5G also represents a lifeline for many SMBs struggling to compete in a rapidly changing workforce environment, Mir points out. “Unconnected small businesses will be able to get connected over a secure and ultra-fast wireless network, which will enable them to support hybrid work at scale without the burden of operational complexity,” he says.
FIBER-FAST, WIRELESS, SIMPLE
While 4G transformed the mobile experience by enabling the ever-growing universe of apps that consumers have come to rely on for everything from transportation to shopping to social connections, 5G takes things to the next level, Krautkremer says. “It will provide richer engagement and support a new generation of innovation with mobile applications that incorporate VR (virtual reality) and AR (augmented reality). 5G is geared toward a business customer. It provides SMBs with a new option for internet connectivity that is fiber-fast, wireless, simple—and often cheaper than a conventional broadband connection.”
Discussions of 5G’s potential often focus on large-scale enterprises like smart cities, autonomous vehicles, and Industry 4.0 manufacturing and distribution. But David Lessin, director of network operations and research at ISG, sees immense potential for smaller businesses.

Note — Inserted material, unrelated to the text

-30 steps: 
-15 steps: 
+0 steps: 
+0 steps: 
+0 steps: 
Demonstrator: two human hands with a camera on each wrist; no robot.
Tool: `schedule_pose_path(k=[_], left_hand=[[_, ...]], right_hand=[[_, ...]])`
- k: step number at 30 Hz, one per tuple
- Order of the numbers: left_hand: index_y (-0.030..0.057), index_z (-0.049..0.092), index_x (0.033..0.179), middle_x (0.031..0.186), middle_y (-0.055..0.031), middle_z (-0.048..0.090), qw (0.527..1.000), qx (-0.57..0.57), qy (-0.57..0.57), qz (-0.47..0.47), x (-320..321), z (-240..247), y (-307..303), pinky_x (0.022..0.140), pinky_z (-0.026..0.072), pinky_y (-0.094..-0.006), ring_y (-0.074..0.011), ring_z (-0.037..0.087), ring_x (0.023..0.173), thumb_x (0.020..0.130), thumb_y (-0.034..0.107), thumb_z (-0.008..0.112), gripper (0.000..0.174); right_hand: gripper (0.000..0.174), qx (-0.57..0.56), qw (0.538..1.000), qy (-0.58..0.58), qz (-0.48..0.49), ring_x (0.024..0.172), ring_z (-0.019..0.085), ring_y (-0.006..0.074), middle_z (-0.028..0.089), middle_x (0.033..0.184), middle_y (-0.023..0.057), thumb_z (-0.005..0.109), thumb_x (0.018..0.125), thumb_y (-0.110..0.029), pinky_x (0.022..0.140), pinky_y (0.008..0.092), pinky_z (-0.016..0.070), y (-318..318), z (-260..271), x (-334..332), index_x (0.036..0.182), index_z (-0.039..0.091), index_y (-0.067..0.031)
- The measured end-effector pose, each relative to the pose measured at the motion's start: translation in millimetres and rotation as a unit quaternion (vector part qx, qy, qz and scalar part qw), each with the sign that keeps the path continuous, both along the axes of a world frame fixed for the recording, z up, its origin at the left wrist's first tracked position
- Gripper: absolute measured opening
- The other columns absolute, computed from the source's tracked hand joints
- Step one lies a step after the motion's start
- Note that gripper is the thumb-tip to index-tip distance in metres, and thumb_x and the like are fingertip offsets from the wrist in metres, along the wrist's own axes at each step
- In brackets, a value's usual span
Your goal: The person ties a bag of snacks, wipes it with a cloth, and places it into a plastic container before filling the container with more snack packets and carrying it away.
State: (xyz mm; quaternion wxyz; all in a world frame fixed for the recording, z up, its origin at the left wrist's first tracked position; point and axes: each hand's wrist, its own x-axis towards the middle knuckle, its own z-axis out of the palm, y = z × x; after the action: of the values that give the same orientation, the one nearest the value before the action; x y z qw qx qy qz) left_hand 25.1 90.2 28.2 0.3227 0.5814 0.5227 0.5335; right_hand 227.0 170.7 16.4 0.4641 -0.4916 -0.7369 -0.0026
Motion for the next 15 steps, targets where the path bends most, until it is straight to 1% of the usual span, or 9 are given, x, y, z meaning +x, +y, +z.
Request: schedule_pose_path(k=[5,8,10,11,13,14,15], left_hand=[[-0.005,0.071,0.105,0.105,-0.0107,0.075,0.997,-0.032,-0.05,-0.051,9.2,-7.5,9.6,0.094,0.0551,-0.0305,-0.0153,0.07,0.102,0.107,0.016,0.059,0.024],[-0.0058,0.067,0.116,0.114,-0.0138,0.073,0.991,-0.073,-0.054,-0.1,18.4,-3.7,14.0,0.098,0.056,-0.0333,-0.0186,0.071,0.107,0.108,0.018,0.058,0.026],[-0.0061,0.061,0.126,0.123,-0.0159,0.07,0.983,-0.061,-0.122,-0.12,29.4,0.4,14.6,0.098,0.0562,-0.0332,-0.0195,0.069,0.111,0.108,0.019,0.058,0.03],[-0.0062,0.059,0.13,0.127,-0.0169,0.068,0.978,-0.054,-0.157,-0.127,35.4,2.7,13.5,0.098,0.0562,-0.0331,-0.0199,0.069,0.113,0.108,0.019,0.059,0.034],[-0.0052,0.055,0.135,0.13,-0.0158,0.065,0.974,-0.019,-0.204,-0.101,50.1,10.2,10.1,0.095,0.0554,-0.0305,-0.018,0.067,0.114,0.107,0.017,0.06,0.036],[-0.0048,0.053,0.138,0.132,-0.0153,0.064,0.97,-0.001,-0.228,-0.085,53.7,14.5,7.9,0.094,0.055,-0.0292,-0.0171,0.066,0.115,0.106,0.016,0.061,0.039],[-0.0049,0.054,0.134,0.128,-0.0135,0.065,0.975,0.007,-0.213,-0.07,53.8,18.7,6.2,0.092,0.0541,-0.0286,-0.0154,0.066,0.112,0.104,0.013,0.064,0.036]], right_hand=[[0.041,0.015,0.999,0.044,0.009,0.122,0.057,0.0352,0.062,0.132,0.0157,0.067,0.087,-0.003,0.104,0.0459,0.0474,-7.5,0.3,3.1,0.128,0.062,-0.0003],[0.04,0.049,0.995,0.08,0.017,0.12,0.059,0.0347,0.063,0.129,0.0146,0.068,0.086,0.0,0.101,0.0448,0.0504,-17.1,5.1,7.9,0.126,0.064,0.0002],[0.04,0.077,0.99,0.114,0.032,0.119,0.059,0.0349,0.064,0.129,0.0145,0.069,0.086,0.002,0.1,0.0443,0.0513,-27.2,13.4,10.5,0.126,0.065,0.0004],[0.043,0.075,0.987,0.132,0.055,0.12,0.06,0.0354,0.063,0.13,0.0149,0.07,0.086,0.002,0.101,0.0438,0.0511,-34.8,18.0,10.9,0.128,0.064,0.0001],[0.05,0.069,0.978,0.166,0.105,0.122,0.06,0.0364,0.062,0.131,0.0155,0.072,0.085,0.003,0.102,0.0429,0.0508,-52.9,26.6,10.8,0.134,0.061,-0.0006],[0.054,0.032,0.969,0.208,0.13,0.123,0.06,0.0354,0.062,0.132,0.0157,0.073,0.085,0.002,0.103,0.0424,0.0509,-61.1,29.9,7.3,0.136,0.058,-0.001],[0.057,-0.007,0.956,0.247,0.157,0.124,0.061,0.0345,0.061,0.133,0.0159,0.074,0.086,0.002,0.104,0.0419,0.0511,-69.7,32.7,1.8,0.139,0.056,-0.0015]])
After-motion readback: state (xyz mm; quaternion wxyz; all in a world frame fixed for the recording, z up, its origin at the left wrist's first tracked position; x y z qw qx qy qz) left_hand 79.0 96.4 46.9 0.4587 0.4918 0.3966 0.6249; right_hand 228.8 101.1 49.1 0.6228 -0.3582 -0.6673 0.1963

“SMBs have some advantages over large enterprises, including proximity to customer experience and constrained resources,” Lessin says. Proximity gives them a better understanding of their customer needs and wants, and constrained resources enable a very clear sense of what is affordable, so SMBs may have a better grasp of 5G’s full value equation. “While many understand that 5G is faster than prior mobile technologies, other advantages include significantly increased security, scalability, and significantly lower latency,” he says.
FASTER, CHEAPER, BETTER
Typically governed by tight budgetary controls, many SMBs are constantly looking for ways to lower operational expenditures. “As 5G offers increasing opportunities for them to automate and digitize their individual workflows, it can become an integral part of their cost-saving strategy,” says Leo Gergs, senior research analyst at ABI Research.
5G-enabled predictive maintenance can reduce unplanned machine downtown for manufacturers, thus minimizing revenue loss, Gergs notes. 5G can also help improve user experience, quality control, and worker productivity. “All of this can lift the respective enterprise’s reputation and therefore increase its market traction,” he says. “Furthermore, 5G allows enterprises to be much more mobile and design more flexible enterprise workflows.”
The U.S. is considered a global 5G leader because of its early launch and strong business environment, according to “The 5G Readiness Guide,” a report by The Economist Intelligence Unit. However, widespread commercial availability has been hampered by the slow build-out of base stations and needed improvements in network coverage and speeds. Fragmented oversight of spectrum policy is also an issue.
PLANNING FOR A 5G FUTURE
All those issues are being addressed, and the number of SMBs with access to 5G service is growing almost daily. “Much of the transition from 4G LTE to 5G will be automatic, with the network deciding when it is best to use 4G LTE versus 5G,” says George Holmes, CEO of Resonant. “This decision will depend upon the operational requirements of the applications being used and the status of the 5G network build-out.”
In the meantime, SMBs should focus on identifying how to take advantage of 5G to best address the needs of their business and its customers. “SMBs need to build out an actionable strategy, so that once the technology is available, their businesses and employees will be well-equipped to utilize 5G and reap the benefits of the advanced network,” Wang advises. “Advanced network connectivity will also drive the innovation of new products and services for customers, which will ultimately lead to the expansion of business, greater profitability, and long-term success.”